Our Gemara tells of Rav Mari bar Raḥel who lent money to a non-Jew and was holding – and living in – a house belonging to the non-Jew that acted as a guarantee on the loan. The non-Jew sold the house to Rava. After a year Rav Mari bar Raḥel approached Rava in order to pay rent, explaining that the house was mortgaged to him for a year, during which time the non-Jew could not have removed him from the house. From this point on, however, Rava became the full owner of the house and Rav Mari bar Raḥel wanted to pay him. In response, Rava said that had he known the circumstances he would not have purchased the house, but since he had bought it from the non-Jew he would keep their rules and allow Rav Mari bar Raḥel to continue living in the house without payment until the loan was paid.
It should be noted that such an arrangement would be considered ribit – forbidden interest – under Jewish law, since Rav Mari bar Raḥel was receiving free rent in addition to repayment of the loan.

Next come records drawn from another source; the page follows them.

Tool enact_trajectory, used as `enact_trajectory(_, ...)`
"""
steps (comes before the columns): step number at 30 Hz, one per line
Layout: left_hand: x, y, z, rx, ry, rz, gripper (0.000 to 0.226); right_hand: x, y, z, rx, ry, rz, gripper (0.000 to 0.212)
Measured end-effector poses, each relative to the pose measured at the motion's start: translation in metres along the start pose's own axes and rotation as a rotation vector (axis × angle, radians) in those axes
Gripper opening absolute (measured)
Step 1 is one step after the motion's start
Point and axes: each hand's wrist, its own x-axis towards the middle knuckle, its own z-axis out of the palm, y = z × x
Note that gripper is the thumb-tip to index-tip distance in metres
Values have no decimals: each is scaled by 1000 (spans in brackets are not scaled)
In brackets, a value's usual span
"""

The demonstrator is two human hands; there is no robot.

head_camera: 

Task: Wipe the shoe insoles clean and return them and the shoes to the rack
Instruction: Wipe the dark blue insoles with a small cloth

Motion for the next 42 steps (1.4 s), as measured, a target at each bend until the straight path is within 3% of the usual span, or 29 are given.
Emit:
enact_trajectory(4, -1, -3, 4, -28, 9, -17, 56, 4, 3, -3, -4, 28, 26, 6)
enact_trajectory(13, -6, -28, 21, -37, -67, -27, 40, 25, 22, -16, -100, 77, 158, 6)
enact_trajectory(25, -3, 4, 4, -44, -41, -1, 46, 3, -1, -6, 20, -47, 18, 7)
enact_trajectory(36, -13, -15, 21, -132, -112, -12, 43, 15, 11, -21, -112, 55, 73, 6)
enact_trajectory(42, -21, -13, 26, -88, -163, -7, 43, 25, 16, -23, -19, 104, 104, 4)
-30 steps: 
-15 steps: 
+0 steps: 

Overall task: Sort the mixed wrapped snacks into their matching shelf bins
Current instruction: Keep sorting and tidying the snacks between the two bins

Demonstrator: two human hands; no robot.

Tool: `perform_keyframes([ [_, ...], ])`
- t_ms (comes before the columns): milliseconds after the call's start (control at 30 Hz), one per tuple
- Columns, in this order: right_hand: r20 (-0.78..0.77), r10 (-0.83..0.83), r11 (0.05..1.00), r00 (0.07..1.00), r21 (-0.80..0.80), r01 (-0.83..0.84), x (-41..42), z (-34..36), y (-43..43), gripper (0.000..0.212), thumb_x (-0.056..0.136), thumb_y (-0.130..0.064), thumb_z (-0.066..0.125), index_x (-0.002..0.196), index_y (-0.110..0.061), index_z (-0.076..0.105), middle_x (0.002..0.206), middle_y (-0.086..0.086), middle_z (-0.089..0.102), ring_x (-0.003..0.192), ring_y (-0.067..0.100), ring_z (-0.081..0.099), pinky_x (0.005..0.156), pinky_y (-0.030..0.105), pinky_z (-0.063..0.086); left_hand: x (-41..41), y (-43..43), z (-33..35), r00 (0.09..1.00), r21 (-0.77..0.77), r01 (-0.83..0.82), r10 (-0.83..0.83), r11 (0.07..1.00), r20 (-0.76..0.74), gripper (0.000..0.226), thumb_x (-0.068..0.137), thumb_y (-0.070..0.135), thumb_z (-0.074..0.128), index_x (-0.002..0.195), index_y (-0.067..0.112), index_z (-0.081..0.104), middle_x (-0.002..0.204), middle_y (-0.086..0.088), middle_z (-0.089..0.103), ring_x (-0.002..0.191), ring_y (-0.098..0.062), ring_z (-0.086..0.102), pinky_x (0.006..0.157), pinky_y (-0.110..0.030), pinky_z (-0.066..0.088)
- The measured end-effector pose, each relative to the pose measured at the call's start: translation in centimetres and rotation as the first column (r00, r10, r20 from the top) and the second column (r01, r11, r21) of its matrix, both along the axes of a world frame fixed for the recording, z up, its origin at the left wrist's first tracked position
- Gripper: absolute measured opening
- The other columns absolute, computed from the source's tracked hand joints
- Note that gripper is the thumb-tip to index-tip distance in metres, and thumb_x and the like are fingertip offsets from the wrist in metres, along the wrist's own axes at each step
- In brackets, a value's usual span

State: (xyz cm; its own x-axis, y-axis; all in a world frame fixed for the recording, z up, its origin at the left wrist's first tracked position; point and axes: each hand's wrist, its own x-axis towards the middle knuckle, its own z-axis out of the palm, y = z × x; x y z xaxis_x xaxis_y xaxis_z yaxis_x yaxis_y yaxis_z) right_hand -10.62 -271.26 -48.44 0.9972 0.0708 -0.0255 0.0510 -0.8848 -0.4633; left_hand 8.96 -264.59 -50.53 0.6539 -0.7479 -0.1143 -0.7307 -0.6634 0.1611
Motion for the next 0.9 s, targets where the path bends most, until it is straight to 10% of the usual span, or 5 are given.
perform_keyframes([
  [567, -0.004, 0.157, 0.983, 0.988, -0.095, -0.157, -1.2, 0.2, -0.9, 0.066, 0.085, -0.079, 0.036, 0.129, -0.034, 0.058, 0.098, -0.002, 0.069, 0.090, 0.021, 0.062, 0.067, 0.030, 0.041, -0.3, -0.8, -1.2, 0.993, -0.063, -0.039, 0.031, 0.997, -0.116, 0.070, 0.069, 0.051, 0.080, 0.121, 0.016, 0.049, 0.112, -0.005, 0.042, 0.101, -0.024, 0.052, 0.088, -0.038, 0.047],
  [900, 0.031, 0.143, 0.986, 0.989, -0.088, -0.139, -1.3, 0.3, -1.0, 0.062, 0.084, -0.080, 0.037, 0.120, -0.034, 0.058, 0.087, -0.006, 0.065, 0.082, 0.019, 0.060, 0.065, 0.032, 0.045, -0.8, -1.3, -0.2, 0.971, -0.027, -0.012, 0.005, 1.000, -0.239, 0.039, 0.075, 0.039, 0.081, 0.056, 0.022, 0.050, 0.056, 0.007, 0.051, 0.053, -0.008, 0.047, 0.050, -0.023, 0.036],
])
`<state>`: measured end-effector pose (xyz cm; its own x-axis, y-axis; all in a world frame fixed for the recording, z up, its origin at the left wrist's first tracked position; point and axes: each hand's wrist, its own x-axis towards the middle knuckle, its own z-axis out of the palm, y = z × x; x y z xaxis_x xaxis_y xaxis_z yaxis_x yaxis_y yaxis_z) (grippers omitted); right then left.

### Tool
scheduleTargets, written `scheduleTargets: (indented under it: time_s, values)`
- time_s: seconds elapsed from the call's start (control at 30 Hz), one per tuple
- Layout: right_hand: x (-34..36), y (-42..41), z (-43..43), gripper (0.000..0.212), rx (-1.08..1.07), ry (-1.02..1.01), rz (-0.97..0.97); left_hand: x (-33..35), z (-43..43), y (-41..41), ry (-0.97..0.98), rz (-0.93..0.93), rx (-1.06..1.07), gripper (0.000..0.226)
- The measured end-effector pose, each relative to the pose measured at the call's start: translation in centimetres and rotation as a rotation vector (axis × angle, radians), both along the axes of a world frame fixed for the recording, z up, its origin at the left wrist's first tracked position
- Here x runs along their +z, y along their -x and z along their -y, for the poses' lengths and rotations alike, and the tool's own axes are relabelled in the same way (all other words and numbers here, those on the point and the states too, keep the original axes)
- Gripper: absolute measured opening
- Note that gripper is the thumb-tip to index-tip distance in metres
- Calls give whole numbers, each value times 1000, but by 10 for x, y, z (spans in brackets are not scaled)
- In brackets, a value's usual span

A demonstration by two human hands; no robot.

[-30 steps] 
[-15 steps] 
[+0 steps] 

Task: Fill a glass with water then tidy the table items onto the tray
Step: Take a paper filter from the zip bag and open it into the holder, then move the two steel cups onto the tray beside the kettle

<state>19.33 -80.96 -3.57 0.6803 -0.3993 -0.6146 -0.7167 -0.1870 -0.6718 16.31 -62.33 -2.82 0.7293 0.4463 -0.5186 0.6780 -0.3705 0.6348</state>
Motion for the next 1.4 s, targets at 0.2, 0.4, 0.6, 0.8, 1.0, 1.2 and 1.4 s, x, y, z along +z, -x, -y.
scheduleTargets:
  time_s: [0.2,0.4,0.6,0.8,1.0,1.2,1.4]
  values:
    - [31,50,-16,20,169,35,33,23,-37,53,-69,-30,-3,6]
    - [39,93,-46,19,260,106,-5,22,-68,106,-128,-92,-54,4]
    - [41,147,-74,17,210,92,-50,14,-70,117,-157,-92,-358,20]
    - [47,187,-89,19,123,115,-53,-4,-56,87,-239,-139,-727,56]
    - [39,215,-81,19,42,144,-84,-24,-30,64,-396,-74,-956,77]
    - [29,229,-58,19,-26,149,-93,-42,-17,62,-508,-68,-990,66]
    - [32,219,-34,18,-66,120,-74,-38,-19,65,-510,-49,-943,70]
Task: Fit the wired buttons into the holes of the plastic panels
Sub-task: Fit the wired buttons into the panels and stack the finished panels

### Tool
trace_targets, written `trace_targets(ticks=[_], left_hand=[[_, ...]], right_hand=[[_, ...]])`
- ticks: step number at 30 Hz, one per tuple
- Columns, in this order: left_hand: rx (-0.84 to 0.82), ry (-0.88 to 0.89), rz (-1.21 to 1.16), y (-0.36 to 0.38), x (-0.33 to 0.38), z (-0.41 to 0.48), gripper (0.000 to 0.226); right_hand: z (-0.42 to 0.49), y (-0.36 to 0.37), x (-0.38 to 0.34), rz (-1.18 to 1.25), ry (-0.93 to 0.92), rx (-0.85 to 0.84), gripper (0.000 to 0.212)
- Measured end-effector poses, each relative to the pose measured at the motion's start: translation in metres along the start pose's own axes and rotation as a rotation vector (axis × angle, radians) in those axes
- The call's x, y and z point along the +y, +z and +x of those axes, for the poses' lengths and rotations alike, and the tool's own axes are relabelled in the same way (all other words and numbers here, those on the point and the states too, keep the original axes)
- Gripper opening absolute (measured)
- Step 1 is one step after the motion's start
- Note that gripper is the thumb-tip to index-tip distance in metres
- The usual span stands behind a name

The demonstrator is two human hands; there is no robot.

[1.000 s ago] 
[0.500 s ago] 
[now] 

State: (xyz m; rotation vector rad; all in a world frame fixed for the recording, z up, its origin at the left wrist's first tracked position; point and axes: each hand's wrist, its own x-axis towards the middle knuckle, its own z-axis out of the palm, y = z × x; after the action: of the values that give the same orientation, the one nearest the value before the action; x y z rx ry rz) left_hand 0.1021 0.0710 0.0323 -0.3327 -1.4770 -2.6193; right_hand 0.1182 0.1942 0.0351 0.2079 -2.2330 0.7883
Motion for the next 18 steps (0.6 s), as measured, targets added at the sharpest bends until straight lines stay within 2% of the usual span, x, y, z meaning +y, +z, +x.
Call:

Rashi explains that it is permitted in this case since there is no real relationship between Rava and Rav Mari bar Raḥel – the relationship is between them and the non-Jew. The Ra’avad suggests that since Rav Mari bar Raḥel received his rights from a non-Jew, he can be treated as such, and under non-Jewish law this relationship is not considered interest, but a long-term sale.
Rav Mari bar Raḥel was a fourth generation Babylonian amora. It appears that he was the son of a non-Jew named Issur who had kidnapped and married Raḥel, the daughter of the great amora, Shmuel. After a time, Issur converted and was considered an upstanding member of the Jewish community. Nevertheless, since Mari had been conceived prior to Issur’s conversion, Mari is introduced to us in the Gemara as his mother’s son, rather than his father’s. Mari was a scholar of renown and we find him quoting Torah in the name of several different teachers, although he had a particularly close relationship with Rava, who played a role in preparing him for a position on communal leadership.